**EXERCISE OBJECTIVE:** Write out, without any change, the lines in the material below that run from the line with "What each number" through the line with "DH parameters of", both included.

[Start of section]

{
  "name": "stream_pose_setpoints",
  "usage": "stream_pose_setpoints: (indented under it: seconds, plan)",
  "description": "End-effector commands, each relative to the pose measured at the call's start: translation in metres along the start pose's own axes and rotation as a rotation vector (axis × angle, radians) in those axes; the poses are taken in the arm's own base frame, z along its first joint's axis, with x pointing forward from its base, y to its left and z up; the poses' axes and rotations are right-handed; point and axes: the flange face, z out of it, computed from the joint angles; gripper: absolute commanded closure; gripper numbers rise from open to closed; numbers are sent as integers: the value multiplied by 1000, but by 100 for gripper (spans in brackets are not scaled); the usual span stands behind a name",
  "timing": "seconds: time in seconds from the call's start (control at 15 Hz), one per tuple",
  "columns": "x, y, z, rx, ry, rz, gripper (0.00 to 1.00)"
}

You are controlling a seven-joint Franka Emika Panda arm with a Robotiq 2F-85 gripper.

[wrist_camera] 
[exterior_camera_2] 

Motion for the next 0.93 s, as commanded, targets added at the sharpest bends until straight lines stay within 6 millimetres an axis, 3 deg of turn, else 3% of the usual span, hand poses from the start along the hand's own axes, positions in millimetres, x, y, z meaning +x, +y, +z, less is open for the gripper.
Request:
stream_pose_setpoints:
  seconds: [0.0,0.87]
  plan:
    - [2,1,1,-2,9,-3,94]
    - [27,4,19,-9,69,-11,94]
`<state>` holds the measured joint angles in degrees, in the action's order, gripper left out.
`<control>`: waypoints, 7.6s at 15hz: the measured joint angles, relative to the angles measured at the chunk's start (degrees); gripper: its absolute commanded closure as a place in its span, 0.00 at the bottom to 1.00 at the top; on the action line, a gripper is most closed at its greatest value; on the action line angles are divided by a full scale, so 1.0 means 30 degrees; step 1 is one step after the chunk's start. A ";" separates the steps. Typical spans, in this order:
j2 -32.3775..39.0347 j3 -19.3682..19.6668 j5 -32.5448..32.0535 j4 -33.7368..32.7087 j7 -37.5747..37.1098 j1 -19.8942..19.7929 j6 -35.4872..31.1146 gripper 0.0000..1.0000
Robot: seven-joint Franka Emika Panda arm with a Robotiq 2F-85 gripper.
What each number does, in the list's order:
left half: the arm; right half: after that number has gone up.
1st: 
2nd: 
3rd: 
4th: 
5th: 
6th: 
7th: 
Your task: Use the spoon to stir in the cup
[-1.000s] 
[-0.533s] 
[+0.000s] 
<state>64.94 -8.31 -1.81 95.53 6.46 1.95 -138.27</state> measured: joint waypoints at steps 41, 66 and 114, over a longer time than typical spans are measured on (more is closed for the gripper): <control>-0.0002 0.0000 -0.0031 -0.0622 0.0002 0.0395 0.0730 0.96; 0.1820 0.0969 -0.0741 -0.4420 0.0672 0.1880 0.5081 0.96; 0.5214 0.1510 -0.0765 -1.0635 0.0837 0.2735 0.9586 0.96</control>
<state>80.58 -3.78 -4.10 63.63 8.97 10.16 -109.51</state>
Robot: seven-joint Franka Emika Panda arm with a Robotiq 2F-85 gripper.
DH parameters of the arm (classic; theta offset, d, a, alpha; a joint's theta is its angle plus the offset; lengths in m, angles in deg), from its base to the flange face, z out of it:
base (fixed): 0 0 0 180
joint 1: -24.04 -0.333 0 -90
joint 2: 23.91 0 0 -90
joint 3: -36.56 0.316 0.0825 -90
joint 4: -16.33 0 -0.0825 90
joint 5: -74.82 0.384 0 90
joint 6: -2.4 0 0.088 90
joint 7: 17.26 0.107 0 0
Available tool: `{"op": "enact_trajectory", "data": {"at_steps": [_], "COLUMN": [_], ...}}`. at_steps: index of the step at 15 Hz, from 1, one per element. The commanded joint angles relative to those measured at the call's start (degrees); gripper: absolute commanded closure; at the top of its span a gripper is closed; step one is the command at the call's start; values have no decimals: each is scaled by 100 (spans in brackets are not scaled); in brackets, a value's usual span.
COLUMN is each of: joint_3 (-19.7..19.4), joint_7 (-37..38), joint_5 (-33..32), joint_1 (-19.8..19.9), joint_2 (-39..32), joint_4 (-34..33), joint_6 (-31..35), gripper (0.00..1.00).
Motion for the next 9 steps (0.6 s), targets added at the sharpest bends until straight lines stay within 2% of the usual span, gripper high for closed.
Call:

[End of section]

**FINISHED TASK:**
What each number does, in the list's order:
left half: the arm; right half: after that number has gone up.
1st: 
2nd: 
3rd: 
4th: 
5th: 
6th: 
7th: 
Your task: Use the spoon to stir in the cup
[-1.000s] 
[-0.533s] 
[+0.000s] 
<state>64.94 -8.31 -1.81 95.53 6.46 1.95 -138.27</state> measured: joint waypoints at steps 41, 66 and 114, over a longer time than typical spans are measured on (more is closed for the gripper): <control>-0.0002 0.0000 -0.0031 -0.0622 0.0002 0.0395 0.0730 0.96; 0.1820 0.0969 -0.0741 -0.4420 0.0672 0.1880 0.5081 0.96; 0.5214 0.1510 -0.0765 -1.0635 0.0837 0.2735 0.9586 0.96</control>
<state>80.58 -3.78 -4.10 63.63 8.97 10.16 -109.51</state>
Robot: seven-joint Franka Emika Panda arm with a Robotiq 2F-85 gripper.
DH parameters of the arm (classic; theta offset, d, a, alpha; a joint's theta is its angle plus the offset; lengths in m, angles in deg), from its base to the flange face, z out of it:

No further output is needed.